I didn't reply to your first post on this subject because I was literally so angry that I didn't trust myself to be civil (do you really believe that it is impossible for conservatives to have been motivated by anger at injustice in this case and that their only possible motivation could have been racism? This is almost certainly the most offensively foolish thing I've read in a very long time and not something I expected to see on what is usually an intelligent and civil blog.)
Random:
I apologize for impugning the motives of all conservatives. I had in mind those "conservatives" like Sean Hannity and Rush Limbaugh and bloggers like Steve Sailer.
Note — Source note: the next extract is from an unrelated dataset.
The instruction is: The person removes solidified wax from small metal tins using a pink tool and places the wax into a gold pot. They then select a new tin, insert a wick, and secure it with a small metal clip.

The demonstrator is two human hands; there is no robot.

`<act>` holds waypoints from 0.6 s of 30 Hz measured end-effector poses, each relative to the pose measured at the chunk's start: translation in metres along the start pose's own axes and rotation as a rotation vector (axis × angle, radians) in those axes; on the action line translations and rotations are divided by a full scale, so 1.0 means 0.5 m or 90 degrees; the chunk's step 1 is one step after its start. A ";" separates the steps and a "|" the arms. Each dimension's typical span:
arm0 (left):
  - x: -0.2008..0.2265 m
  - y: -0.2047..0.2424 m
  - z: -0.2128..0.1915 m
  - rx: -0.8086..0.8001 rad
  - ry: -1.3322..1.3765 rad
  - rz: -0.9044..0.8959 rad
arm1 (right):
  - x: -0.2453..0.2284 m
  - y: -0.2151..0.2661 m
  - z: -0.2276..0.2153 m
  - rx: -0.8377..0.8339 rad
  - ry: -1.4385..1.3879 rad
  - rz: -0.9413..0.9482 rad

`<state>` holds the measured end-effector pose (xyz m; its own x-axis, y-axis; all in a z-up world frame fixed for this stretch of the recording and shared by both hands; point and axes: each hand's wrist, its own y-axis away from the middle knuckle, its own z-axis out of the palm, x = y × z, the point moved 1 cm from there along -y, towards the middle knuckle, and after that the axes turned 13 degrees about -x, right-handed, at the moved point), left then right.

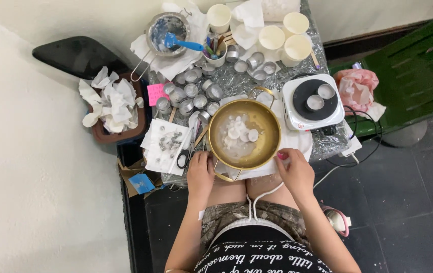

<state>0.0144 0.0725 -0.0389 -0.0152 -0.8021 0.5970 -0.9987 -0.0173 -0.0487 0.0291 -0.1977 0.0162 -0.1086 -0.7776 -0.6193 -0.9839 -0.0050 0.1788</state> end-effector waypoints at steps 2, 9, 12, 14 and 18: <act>0.014 0.005 -0.022 -0.010 0.014 -0.020 | 0.016 0.002 0.000 0.003 -0.012 0.000; 0.016 0.018 -0.063 0.013 0.143 -0.085 | 0.006 0.008 -0.025 0.053 -0.018 0.005; -0.005 0.012 -0.040 0.019 0.131 -0.074 | 0.000 0.007 -0.022 0.017 0.054 -0.005; -0.003 0.007 -0.029 0.025 0.107 -0.055 | -0.006 0.001 -0.035 0.016 0.116 -0.026; 0.002 -0.016 -0.039 -0.017 0.061 -0.082 | -0.078 -0.045 -0.092 -0.002 0.090 0.032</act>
<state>0.0213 0.0834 -0.0223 0.1093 -0.7336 0.6708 -0.9936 -0.0991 0.0535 0.0622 -0.1960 0.0714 -0.1359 -0.8579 -0.4955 -0.9774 0.0342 0.2088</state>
I was more precise in this post than I was in the previous one which angered you.
Random: I totally agree that the news coverage of this case (both at the beginning and at the end) was overblown. I think that has more to do with news-as-entertainment being shoved down our throats by corporations more concerned with ratings and ad sales than it does with any conservative or liberal bias.
Okay Laura, you stupid little fool, you have apparently swallowed the entire "white people bad; brown people good" nonsense. Here is something to help you grow up. Google Channon Christian and Christopher Newsome. Happy reading. Oh, and ask yourself, why haven't we heard about this pretty little white blonde? Hint: has to do with the sort of PC bullshit you just spewed.